Harbor Convertible Securities Fund Institutional Class (HACSX)

Investment Strategy

Under normal market conditions, the Fund invests at least 80% of its net assets, plus borrowings for investment purposes, in a diversified portfolio of convertible securities. While the Fund's portfolio consists primarily of convertible securities of U.S. issuers, it may, from time to time, include non-convertible corporate debt, non-U.S. dollar-denominated securities, convertible securities of foreign issuers, synthetic convertibles or common stock of issuers. In addition, the Subadviser may, from time to time and subject to market conditions, utilize macro hedging techniques. However, it is not the Subadviser's intention to normally hedge on a security-specific basis.

Convertible securities are "hybrid" securities that possess both fixed income and equity characteristics. These convertible securities include corporate bonds, preferred stocks and other types of securities that are convertible into common stock or its equivalent value. A convertible security generally performs more like a common stock when the price of the underlying stock is closer to or above the conversion price because it is more likely that the convertible security will be converted into stock. A convertible security generally performs more like a bond when the price of the underlying stock is well below the conversion price because it is more likely that the convertible security will mature without being converted. While the Fund has broad discretion to invest in all types of convertible securities, the Fund focuses primarily on investments in convertible bonds. The Fund also focuses primarily on convertible securities of corporate issuers with debt rated below investment-grade (below Baa3 by Moody's or below BBB- by S&P or Fitch), commonly referred to as "high-yield" or "junk" bonds. As a result, all, or substantially all, of the Fund's assets may be invested in below investment-grade rated securities. The Fund invests primarily in U.S. dollar denominated securities; however, the Fund may invest in securities denominated in other currencies.

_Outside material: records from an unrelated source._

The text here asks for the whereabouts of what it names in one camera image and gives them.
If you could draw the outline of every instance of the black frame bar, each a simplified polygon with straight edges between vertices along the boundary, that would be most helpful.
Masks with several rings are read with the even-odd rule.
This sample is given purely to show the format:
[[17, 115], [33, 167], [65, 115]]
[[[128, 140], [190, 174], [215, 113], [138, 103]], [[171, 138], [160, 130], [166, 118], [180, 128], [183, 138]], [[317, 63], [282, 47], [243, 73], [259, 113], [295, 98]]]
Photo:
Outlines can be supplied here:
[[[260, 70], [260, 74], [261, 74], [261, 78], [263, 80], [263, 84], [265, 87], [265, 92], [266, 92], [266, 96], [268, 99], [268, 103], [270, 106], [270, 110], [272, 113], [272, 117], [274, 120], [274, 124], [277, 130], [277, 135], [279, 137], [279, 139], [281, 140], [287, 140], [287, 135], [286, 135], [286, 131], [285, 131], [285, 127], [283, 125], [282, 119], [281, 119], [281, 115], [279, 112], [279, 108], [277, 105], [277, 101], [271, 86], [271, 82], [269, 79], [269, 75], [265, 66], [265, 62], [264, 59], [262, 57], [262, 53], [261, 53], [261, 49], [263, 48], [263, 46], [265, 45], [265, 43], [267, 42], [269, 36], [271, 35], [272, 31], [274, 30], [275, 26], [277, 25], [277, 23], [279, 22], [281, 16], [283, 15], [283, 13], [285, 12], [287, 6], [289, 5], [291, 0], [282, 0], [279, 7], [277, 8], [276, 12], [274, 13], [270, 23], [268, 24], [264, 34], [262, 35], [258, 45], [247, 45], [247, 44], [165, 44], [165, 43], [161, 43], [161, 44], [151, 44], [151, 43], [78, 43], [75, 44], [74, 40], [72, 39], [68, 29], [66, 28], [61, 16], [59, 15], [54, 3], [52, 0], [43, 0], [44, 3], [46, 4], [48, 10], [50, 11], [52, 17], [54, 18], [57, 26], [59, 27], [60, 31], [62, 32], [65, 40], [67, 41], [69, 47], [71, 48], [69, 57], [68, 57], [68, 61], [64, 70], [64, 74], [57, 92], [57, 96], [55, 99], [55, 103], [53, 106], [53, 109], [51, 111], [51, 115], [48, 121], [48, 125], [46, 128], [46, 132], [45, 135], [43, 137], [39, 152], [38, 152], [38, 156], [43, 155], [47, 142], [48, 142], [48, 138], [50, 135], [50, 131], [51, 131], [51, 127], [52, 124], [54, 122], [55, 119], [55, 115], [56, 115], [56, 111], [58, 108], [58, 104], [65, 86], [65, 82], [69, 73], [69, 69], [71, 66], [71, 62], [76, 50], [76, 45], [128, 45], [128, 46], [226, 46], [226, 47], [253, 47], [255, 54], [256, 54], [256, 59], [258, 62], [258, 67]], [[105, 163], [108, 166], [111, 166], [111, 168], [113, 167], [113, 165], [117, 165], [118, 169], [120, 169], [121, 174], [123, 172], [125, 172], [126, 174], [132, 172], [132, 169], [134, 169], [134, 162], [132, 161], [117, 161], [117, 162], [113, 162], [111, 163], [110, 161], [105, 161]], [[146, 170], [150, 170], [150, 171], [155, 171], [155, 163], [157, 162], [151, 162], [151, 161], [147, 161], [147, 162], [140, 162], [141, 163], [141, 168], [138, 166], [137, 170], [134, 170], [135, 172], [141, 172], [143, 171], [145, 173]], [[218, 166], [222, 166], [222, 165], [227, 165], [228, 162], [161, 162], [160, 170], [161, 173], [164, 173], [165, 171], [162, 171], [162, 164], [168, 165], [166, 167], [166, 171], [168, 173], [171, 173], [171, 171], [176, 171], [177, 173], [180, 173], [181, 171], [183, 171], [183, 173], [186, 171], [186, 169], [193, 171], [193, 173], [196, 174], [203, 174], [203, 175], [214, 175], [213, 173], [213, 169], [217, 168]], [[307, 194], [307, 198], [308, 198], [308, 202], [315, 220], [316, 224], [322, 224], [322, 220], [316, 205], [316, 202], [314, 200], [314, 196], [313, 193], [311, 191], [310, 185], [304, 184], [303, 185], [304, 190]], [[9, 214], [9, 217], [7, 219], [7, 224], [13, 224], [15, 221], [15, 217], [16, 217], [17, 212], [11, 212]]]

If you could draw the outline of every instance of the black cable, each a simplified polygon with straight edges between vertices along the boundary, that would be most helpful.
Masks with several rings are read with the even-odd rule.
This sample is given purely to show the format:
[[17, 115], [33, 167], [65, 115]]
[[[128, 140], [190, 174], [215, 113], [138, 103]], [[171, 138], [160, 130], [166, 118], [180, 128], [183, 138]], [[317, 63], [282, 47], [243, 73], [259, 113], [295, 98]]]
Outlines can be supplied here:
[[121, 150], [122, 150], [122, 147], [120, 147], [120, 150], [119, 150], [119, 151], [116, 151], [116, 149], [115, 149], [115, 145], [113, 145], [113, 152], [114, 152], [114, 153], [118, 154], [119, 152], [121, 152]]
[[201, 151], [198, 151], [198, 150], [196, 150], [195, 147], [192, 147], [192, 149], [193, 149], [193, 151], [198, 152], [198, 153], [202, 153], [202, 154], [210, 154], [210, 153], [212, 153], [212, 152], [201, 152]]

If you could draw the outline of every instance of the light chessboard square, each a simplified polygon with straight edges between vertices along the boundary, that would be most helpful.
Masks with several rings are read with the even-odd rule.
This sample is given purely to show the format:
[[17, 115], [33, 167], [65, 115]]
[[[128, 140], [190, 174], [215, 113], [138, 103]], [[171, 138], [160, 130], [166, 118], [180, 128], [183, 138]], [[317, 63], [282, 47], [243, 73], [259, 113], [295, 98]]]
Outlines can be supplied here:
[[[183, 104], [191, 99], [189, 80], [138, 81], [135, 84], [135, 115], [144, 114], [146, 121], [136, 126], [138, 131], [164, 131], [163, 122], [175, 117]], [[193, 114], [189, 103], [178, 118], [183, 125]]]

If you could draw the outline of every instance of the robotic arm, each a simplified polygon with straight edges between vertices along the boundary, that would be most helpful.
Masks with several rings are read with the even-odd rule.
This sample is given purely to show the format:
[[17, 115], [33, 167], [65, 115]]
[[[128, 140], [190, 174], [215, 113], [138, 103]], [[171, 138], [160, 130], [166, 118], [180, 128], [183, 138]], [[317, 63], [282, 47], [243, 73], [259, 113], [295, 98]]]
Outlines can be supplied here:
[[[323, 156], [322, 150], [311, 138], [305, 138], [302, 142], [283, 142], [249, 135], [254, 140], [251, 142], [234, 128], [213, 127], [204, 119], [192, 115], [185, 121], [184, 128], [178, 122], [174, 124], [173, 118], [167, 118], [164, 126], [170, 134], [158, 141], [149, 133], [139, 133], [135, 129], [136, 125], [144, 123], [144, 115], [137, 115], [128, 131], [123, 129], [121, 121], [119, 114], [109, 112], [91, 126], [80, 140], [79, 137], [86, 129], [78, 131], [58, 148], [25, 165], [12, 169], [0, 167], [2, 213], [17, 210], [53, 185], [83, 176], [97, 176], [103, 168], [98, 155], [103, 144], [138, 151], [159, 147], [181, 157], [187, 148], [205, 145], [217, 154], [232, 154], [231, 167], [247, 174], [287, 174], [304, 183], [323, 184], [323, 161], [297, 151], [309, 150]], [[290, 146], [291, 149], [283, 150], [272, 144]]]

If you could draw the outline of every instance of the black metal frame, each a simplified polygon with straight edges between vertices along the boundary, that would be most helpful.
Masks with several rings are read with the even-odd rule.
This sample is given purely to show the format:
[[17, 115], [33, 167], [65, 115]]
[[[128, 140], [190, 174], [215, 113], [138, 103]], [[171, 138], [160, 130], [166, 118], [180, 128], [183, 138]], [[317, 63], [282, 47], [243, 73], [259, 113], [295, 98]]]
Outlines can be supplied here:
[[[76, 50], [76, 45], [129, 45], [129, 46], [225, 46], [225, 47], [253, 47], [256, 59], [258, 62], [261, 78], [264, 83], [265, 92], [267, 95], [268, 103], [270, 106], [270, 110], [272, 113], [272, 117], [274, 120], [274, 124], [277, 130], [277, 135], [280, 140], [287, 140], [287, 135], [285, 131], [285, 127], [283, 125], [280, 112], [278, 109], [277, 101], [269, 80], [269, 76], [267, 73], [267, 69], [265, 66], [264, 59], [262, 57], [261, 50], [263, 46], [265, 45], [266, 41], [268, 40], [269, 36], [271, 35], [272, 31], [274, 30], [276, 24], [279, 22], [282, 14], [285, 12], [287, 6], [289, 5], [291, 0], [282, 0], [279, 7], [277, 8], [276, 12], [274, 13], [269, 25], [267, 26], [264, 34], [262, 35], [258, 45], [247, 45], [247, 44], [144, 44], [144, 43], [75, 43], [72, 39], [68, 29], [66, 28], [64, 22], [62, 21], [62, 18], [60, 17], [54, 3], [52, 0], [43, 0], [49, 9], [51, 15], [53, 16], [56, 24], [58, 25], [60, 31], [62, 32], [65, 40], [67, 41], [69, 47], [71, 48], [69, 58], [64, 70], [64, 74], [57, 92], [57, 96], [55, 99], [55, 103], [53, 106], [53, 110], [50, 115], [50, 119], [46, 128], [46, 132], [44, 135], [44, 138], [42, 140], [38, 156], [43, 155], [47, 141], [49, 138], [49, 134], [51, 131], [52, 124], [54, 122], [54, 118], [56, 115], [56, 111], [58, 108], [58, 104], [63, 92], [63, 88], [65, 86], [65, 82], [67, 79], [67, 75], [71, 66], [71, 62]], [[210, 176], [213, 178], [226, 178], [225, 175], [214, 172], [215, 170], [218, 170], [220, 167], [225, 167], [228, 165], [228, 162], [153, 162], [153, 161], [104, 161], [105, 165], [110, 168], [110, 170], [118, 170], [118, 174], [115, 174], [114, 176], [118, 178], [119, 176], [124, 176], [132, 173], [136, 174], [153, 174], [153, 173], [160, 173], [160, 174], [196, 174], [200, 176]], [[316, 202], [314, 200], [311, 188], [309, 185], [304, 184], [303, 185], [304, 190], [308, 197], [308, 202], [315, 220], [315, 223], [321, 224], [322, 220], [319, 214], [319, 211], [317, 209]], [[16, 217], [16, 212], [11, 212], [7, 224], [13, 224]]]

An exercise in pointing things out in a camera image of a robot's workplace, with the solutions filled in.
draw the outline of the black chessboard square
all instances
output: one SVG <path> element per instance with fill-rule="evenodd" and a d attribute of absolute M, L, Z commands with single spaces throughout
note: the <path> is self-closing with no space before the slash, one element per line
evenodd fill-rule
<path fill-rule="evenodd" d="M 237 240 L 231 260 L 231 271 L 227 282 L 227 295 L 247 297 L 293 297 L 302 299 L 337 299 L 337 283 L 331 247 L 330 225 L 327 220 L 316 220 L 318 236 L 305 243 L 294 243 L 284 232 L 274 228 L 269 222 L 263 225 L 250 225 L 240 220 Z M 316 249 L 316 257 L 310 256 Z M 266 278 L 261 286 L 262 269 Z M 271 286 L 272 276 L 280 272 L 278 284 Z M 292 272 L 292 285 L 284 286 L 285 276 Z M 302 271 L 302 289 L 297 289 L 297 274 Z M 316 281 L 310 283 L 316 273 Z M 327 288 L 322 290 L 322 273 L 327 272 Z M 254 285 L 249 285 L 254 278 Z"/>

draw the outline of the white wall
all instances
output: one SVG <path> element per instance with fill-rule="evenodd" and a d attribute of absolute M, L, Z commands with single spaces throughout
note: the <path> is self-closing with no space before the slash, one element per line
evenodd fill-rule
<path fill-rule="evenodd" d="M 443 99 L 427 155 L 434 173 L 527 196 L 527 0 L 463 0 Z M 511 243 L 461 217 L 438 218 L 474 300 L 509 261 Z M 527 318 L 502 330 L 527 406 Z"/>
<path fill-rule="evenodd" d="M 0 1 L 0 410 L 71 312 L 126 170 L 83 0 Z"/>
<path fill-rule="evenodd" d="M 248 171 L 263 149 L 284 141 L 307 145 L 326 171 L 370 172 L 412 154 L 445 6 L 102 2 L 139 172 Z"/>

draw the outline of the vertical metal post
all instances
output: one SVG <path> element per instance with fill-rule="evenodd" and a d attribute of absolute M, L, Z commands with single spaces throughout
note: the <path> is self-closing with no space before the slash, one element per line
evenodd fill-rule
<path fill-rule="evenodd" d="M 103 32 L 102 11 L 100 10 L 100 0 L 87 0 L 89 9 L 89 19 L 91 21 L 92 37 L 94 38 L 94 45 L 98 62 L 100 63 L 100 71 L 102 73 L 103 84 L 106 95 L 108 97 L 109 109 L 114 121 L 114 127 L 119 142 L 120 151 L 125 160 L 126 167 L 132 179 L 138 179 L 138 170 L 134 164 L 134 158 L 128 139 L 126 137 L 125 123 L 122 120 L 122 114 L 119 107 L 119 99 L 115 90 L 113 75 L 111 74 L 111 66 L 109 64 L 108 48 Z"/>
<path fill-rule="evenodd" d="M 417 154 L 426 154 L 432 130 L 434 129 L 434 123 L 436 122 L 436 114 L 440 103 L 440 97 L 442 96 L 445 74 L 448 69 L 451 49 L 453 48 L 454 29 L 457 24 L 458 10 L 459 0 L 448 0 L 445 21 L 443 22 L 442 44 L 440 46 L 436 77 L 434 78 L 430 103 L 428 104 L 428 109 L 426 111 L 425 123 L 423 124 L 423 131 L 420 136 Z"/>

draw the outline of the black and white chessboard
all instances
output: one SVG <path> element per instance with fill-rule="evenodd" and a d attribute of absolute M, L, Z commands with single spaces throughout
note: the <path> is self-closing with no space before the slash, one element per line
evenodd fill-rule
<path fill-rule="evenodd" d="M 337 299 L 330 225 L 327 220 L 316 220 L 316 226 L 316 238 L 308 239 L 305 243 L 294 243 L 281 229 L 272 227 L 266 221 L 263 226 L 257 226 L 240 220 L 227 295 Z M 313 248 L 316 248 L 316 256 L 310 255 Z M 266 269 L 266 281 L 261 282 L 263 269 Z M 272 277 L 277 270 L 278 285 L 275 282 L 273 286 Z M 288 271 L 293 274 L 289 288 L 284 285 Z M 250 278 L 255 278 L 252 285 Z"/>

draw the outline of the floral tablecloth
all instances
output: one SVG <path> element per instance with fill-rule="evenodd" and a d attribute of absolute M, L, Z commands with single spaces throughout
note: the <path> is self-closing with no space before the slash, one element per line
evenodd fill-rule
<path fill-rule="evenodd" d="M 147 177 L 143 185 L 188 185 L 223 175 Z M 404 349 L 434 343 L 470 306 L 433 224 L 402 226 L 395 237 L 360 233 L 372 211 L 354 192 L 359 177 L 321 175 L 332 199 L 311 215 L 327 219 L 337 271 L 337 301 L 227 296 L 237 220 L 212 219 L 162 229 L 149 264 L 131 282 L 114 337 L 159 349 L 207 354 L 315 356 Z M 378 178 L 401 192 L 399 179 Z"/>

The Subadviser seeks to maximize portfolio return and minimize default risk by generally adhering to the following elements of its philosophy when selecting securities for investment:

  • Bottom-up, fundamental analysis
  • Broad diversification
  • Direct communication with management
  • Monitoring issuers on a systematic basis
  • Credit committee disciplined approach
  • Comprehensive reporting and risk control systems

The Subadviser conducts in-depth analysis using proprietary research tools in addition to communicating with management of the issuers to select securities for investment in the Fund and to monitor the selected securities on a systematic basis. The Subadviser seeks to select securities issued by companies that generally exhibit or are believed by the Subadviser to have the prospect for, positive credit momentum with the potential for credit rating upgrade and/or equity appreciation. The Subadviser may consider environmental, social, and governance (ESG) factors that might impact a company's future prospects, operating performance, or valuation. In addition to considering company fundamentals, the Subadviser also considers a range of more technical factors related to the convertible nature of these securities, including:

  • The optimal entry point to acquire the company's convertible securities based upon the relationship between the underlying equity and bond valuations and convertible security price
  • Determining the catalysts for growth on the equity side of the company's balance sheet relative to the resiliency of bond valuations if the company's equity valuations were to decline
  • Assessing the volatility of the underlying common stock and its relationship with the price of the convertible security
  • Determining whether there is sufficient liquidity to support purchase and sale activity
  • Assessing the historical relationship between the price of the convertible security and the Subadviser's view of the security's implied value
  • Assessing/monitoring the positive risk/reward characteristics of the convertible security versus the movements (up/down) in the price of the underlying equity
  • Assessing the potential for risk/volatility by first identifying the "bond floor" (the price of the convertible security if valued solely based on the underlying bond price) as the main convertible component

The Subadviser tends to acquire convertible securities that have valuations more closely aligned with a company's bonds than common stock. The Subadviser believes this approach can provide greater downside protection for the Fund's portfolio, although at the expense of potentially greater appreciation that can come with holding convertible securities whose price is more dependent upon the price of the underlying common stock.

All securities in the portfolio are typically reviewed at least four times a year. As part of the selection and monitoring process, the Subadviser actively seeks to avoid holding securities of issuers that it deems to have a high risk of default.

Duration/Maturity. Although duration may be one of the characteristics considered in securities selection, the Fund does not focus on securities with any duration or maturity and does not seek to maintain the maturity of the Fund's portfolio in any particular range. The weighted average maturity of the Fund's portfolio was 4.1 years as of December 31, 2018.


Convertible securities generally tend to be of lower credit quality and the value of a convertible security generally increases and decreases with the value of the underlying common stock, but may also be sensitive to changes in interest rates. As interest rates rise, the values of convertible securities held by the Fund are likely to decrease and reduce the value of the Fund's portfolio. Credit risk is higher for the Fund because it invests primarily in convertible securities of companies with debt rated below investment grade. High yield investing poses additional credit risk related to lower-rated bonds.